#### [Excerpted records]
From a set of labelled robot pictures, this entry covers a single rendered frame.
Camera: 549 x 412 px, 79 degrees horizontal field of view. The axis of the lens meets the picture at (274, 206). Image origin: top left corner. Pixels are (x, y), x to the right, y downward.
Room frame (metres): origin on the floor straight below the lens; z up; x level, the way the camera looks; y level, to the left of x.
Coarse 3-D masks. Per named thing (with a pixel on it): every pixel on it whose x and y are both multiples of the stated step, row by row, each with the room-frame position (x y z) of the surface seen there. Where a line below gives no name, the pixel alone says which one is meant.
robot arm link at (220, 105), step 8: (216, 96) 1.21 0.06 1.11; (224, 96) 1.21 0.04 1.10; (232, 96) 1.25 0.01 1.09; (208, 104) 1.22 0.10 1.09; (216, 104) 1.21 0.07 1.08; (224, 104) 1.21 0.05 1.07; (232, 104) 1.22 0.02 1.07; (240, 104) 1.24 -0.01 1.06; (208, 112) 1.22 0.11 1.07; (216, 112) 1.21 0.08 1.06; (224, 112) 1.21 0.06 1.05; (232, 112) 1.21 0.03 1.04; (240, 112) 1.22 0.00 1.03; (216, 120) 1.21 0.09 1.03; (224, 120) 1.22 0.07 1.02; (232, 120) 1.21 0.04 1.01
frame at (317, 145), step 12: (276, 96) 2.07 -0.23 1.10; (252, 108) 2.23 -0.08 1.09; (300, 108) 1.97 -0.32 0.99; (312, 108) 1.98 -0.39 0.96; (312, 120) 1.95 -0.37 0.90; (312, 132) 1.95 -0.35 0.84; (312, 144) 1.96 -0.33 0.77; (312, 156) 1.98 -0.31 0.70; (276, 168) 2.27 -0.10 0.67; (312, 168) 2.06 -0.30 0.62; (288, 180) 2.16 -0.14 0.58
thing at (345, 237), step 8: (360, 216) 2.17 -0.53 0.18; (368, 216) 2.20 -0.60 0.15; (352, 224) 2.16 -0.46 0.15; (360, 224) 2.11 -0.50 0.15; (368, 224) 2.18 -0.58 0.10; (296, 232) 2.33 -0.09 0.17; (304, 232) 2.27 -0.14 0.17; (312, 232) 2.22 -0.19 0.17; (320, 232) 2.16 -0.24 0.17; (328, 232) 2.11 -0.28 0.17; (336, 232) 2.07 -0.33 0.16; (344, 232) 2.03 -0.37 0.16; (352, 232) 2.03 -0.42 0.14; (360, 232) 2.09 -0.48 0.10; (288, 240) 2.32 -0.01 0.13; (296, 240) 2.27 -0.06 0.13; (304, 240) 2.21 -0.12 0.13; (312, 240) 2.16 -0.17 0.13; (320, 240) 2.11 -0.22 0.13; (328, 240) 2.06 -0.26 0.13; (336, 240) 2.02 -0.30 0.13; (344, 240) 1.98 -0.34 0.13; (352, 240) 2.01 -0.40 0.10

#### [Work instructions]
Your answer must be the line containing "frame at (317, 145), step" and every line after it through the end of the records above, reproduced exactly and alone.

#### [Result]
frame at (317, 145), step 12: (276, 96) 2.07 -0.23 1.10; (252, 108) 2.23 -0.08 1.09; (300, 108) 1.97 -0.32 0.99; (312, 108) 1.98 -0.39 0.96; (312, 120) 1.95 -0.37 0.90; (312, 132) 1.95 -0.35 0.84; (312, 144) 1.96 -0.33 0.77; (312, 156) 1.98 -0.31 0.70; (276, 168) 2.27 -0.10 0.67; (312, 168) 2.06 -0.30 0.62; (288, 180) 2.16 -0.14 0.58
thing at (345, 237), step 8: (360, 216) 2.17 -0.53 0.18; (368, 216) 2.20 -0.60 0.15; (352, 224) 2.16 -0.46 0.15; (360, 224) 2.11 -0.50 0.15; (368, 224) 2.18 -0.58 0.10; (296, 232) 2.33 -0.09 0.17; (304, 232) 2.27 -0.14 0.17; (312, 232) 2.22 -0.19 0.17; (320, 232) 2.16 -0.24 0.17; (328, 232) 2.11 -0.28 0.17; (336, 232) 2.07 -0.33 0.16; (344, 232) 2.03 -0.37 0.16; (352, 232) 2.03 -0.42 0.14; (360, 232) 2.09 -0.48 0.10; (288, 240) 2.32 -0.01 0.13; (296, 240) 2.27 -0.06 0.13; (304, 240) 2.21 -0.12 0.13; (312, 240) 2.16 -0.17 0.13; (320, 240) 2.11 -0.22 0.13; (328, 240) 2.06 -0.26 0.13; (336, 240) 2.02 -0.30 0.13; (344, 240) 1.98 -0.34 0.13; (352, 240) 2.01 -0.40 0.10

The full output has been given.